Genetic Overlap Found Between Schizophrenia and Bipolar Disorder

Knowledge about the biological origin of diseases like schizophrenia, bipolar disorder, and other psychiatric conditions is critical to improving diagnosis and treatment. In an effort to push the field forward, three UCLA researchers, along with scientists from more than 20 countries, have been taking part in one of the largest collaborative efforts in psychiatry — a genome-wide study involving more than 50,000 study participants aimed at identifying which genetic variants make people susceptible to psychiatric disease. This collaborative, the Psychiatric Genome-Wide Association Study Consortium (PGC), now reports, in two articles in the September 18, 2011 online edition of Nature Genetics, that it has discovered that common genetic variants contribute to a person's risk of schizophrenia and bipolar disorder.
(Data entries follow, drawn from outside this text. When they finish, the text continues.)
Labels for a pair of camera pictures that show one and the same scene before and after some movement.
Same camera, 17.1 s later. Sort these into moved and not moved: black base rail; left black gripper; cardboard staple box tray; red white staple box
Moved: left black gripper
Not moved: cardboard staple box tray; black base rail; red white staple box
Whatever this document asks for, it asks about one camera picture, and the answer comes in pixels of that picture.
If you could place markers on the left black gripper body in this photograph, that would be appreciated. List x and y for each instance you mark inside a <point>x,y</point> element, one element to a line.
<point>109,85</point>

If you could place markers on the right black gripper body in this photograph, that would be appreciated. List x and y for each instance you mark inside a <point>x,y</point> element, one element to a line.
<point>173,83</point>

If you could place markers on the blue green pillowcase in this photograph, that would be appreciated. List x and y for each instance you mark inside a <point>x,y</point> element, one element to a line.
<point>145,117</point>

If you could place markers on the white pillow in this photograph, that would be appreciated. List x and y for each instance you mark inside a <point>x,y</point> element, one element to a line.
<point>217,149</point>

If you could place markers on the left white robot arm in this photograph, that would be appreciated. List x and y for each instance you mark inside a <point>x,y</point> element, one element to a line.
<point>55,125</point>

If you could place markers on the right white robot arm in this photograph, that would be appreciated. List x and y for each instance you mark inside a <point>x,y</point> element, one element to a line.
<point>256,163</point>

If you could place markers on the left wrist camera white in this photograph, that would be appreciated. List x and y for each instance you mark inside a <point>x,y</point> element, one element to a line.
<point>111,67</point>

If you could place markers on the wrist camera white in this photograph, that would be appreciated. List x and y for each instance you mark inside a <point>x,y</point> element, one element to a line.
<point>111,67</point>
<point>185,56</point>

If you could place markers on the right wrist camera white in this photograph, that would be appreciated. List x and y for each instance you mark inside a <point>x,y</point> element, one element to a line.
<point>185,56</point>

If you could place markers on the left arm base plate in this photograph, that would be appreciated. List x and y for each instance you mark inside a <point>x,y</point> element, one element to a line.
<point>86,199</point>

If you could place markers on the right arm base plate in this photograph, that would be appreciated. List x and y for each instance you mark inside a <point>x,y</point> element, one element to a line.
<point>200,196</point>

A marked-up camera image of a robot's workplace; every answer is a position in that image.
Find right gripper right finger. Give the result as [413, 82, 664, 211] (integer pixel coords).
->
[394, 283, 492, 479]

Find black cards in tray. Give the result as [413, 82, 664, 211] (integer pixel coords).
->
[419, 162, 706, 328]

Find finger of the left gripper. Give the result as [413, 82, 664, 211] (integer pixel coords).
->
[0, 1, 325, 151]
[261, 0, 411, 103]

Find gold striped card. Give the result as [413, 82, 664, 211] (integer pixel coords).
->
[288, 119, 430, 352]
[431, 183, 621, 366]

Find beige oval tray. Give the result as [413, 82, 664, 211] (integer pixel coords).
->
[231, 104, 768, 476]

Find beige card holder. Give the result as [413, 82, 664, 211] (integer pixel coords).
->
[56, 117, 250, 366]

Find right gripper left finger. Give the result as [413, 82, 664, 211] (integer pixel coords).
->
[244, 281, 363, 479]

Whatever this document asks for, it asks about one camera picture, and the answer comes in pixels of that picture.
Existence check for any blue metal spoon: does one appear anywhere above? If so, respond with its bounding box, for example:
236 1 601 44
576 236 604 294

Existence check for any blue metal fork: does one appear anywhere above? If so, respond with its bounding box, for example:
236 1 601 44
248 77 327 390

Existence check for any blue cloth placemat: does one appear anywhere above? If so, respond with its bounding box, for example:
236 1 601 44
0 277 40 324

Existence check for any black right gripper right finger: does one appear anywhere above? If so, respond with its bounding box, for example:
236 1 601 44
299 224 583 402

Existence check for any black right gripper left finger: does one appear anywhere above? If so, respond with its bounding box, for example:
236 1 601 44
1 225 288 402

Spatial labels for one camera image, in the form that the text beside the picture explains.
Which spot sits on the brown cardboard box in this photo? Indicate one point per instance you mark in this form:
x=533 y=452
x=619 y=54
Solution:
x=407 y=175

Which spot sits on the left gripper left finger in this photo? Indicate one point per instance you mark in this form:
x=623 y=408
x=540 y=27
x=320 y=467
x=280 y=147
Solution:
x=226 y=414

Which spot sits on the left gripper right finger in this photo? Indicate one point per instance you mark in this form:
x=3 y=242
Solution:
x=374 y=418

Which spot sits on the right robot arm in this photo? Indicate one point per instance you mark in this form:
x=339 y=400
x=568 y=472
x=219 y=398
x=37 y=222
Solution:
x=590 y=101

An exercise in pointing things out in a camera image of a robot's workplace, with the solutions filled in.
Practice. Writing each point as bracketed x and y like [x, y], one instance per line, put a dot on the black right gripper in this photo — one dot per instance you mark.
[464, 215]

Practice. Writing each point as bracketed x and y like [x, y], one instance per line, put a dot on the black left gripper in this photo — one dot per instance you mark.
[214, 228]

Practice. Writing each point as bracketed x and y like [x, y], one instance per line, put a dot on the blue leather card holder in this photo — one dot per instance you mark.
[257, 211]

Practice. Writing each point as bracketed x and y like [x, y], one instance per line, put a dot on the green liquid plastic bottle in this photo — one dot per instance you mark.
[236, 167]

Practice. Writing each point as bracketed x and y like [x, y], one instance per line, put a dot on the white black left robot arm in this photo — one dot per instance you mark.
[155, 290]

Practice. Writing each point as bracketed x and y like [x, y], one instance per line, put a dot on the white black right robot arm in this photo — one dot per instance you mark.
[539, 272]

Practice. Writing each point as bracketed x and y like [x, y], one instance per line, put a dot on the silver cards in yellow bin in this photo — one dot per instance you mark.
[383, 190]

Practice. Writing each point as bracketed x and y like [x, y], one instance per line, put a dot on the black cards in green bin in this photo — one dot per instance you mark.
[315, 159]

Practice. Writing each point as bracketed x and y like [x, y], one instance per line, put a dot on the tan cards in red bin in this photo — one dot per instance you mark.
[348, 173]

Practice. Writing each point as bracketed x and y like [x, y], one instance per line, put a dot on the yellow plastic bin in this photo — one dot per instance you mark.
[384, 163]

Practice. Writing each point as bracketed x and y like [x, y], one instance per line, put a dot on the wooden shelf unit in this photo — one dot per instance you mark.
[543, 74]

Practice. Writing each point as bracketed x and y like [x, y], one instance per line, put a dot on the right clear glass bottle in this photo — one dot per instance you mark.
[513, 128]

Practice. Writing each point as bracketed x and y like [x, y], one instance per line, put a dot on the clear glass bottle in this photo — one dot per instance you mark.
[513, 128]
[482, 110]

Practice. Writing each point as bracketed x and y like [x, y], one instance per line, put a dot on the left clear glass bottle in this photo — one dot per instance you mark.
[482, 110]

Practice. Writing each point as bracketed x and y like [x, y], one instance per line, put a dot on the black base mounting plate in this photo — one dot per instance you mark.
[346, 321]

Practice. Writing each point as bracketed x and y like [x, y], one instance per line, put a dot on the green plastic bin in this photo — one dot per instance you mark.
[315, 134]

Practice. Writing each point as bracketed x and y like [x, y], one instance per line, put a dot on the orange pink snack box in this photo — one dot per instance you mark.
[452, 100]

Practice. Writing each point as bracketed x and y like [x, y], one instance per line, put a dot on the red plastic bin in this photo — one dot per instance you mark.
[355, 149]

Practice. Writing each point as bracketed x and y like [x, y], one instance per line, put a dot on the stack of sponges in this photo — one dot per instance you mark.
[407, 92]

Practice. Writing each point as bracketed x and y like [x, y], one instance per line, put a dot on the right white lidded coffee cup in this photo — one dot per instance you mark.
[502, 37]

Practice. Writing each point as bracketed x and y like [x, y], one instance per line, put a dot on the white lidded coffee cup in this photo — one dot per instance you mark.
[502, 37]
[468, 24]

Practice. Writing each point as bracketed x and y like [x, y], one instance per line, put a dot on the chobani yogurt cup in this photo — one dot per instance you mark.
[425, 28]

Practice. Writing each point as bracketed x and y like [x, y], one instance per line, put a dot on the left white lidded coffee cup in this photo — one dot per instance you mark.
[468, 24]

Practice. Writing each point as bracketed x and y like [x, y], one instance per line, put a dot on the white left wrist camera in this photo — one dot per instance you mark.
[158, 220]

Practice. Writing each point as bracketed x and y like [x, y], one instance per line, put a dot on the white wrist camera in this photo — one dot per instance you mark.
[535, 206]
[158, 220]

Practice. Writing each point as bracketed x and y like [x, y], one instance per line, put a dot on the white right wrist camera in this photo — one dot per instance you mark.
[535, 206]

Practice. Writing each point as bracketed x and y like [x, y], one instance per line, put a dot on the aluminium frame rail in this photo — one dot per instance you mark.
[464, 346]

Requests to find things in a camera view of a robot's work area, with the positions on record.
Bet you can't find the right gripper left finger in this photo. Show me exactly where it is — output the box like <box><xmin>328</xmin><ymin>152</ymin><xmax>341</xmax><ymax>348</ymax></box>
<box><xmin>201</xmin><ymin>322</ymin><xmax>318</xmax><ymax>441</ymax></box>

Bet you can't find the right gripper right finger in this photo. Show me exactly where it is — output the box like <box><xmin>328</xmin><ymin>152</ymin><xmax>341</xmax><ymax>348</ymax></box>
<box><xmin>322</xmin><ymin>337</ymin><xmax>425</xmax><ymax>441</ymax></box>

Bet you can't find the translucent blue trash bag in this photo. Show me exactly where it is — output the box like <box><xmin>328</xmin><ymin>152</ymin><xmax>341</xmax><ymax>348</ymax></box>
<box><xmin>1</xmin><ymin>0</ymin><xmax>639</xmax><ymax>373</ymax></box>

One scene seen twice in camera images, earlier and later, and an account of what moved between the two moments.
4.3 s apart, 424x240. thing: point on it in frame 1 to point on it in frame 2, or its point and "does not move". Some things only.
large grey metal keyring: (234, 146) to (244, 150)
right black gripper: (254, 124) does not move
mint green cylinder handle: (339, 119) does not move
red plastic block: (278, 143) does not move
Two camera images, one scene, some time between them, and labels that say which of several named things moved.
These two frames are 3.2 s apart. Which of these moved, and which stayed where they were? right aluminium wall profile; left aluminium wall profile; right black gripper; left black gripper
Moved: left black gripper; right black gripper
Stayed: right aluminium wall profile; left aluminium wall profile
The PGC's studies provide new molecular evidence that 11 regions on the genome are strongly associated with these diseases, including six regions not previously observed. The researchers also found that several of these DNA variations contribute to both diseases. The findings, the researchers say, represent a significant advance in understanding the causes of these chronic, severe, and debilitating disorders. The UCLA researchers who contributed to the schizophrenia study are Dr. Roel A. Ophoff, a professor of psychiatry and human genetics and one of the founding principal investigators of the schizophrenia portion of the study; Dr. Nelson Freimer, a professor of psychiatry and director of the Center for Neurobehavioral Genetics at the Semel Institute for Neuroscience and Human Behavior at UCLA; and Dr. Rita Cantor, a professor of psychiatry and human genetics. Schizophrenia and bipolar disorder are common and often devastating brain disorders.